On the other hand, the author has paid little attention to analysis or orderly arrangement. Freedom to enact tariffs is a part of general legislative freedom. Its history cannot be altogether separated from the whole of which it is a part, nor indeed from the story of the acquisition by the colonies of responsible government. This the author recognized, but he has had little success in coping with the difficulties which it raises.

Responsible Government. If the struggle for responsible government (an executive responsible to the House of Commons instead of to the Gover


nors) had been successfully terminated before the efforts to obtain tariff and treaty freedom commenced, the author might well have introduced his special subject by so saying, and by giving us the dates of the end of the one and the beginning of the other. But the date-relations are confused, and the year of the conclusion of the earlier contest is very variously stated.
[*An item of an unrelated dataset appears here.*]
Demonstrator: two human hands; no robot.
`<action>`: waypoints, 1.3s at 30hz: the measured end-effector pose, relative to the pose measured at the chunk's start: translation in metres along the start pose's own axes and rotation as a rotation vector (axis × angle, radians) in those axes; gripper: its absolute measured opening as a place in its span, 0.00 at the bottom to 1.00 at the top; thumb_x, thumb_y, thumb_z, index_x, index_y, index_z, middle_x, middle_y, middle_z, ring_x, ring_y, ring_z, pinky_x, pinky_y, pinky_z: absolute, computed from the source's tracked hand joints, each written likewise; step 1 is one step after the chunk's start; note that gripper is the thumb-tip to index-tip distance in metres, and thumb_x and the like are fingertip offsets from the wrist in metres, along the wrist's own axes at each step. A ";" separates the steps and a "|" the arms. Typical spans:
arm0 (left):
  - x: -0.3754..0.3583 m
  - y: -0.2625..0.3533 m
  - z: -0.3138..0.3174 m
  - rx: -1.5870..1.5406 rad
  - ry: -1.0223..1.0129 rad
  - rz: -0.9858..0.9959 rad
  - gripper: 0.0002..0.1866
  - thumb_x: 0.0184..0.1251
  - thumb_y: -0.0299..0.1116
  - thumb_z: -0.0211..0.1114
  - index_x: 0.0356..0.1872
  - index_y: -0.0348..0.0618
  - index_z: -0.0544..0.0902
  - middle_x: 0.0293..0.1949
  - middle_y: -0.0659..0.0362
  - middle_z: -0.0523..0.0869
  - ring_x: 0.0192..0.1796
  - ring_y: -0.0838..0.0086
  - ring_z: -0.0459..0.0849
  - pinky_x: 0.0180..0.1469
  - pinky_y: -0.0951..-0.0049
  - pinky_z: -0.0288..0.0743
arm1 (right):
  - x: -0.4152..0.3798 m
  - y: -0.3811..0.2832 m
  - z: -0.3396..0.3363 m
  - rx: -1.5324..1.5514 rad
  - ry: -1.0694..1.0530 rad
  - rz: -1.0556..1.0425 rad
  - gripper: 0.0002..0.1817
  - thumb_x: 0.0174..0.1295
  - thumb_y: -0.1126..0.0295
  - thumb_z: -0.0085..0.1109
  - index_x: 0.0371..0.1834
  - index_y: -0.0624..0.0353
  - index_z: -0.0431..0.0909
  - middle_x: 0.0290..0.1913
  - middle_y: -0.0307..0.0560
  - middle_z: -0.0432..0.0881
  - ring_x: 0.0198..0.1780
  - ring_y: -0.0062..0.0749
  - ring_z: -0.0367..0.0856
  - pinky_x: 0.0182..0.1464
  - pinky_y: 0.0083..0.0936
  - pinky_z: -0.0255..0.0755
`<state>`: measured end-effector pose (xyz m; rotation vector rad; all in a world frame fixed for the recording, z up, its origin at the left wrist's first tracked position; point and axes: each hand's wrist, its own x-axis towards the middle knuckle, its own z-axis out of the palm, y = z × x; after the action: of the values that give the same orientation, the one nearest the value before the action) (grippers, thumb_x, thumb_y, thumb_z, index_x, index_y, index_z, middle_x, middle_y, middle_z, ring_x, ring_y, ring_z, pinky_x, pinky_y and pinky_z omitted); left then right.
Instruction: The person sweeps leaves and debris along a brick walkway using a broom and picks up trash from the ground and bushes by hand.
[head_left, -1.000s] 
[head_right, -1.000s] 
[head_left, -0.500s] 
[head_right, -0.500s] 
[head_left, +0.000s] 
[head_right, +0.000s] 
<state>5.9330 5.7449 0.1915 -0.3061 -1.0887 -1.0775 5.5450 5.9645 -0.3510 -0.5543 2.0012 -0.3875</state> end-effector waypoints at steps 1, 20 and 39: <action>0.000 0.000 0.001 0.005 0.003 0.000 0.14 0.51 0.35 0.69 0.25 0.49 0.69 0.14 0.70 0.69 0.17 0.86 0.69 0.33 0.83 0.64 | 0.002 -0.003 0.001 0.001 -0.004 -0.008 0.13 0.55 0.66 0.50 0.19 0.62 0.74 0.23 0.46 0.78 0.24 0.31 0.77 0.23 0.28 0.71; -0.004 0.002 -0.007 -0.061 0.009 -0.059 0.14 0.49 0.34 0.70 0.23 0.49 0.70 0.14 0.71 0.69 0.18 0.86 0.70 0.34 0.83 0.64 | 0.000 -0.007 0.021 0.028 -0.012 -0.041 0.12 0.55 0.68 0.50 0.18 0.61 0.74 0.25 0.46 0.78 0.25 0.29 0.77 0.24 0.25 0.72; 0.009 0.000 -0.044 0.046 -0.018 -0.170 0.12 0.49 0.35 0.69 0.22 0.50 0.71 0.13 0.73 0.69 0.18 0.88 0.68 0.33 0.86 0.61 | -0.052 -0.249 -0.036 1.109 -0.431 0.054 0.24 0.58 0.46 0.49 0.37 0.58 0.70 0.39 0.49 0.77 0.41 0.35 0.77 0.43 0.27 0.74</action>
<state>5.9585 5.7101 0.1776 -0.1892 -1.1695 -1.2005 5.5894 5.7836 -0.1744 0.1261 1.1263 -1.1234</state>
On p. 61 (see also p. 234) it is said (when referring to the British North American provinces) that “Complete success attended the movement for responsible government in 1849. The question was settled when Parliament at Westminster in this year voted down resolutions" &c. This statement is contradicted at p. 93, where it is said that these decades (1846-1873) "were the decades in which the North American provinces were struggling for responsible government." It is contradicted also by the assertion on p. 111 tbat 1841-1859 was in Upper and Lower Canada "the period during which the contests for responsible government and for fiscal freedom were going on." Again, on p. 223 it is said that "the real contest for responsible government began . in 1841. The struggle was over and complete success achieved

in 1854.” At still another place (p. 222) it is said that the movement for responsible government "began in Lower and Upper Canada in 1828,” whereas in Lower Canada the movement was not for responsible government but for an elective Legislative Council. On p. 250 it is said that responsible government was conceded to Nova Scotia and New Brunswick in 1848, to Prince Edward Island in 1853, and to Newfoundland in 1855; while at p. 268 it is said that "responsible government was established in New South Wales in 1850 and in Victoria and South Australia in 1854."

There can be little objection to fixing 1849 as the end of the struggle for responsible government, although, if a specific year must be mentioned, 1847--the year of Elgin's arrival in Canada as Governor-might be preferable. But the action of the British Parliament in 1849 to which the author refers had no relation to responsible government. The question there was not whether a Governor should follow the advice of his ministry, but whether a statute of the Canadian Parliament should be disallowed by interposition of the Crown. Had the author adhered to the 1849 date, and had he recognized that the struggle for fiscal freedom commenced (substantially) after that year, he would have been saved much of the confusion of Part IV of his book (pp. 213-281), entitled “Responsible Government and Fiscal and Diplomatic Freedom.” Of responsible government he need have said little.

Fiscal Freedom. Free trade, as preached by Cobden and Bright, being as much an evangel as an economic principle, British governments, while releasing the colonies from the restrictions of the commercial system and the navigation laws, were unwilling to agree that any of the impediments of the old system should be introduced there either protection or preferences, either bounties or bonuses.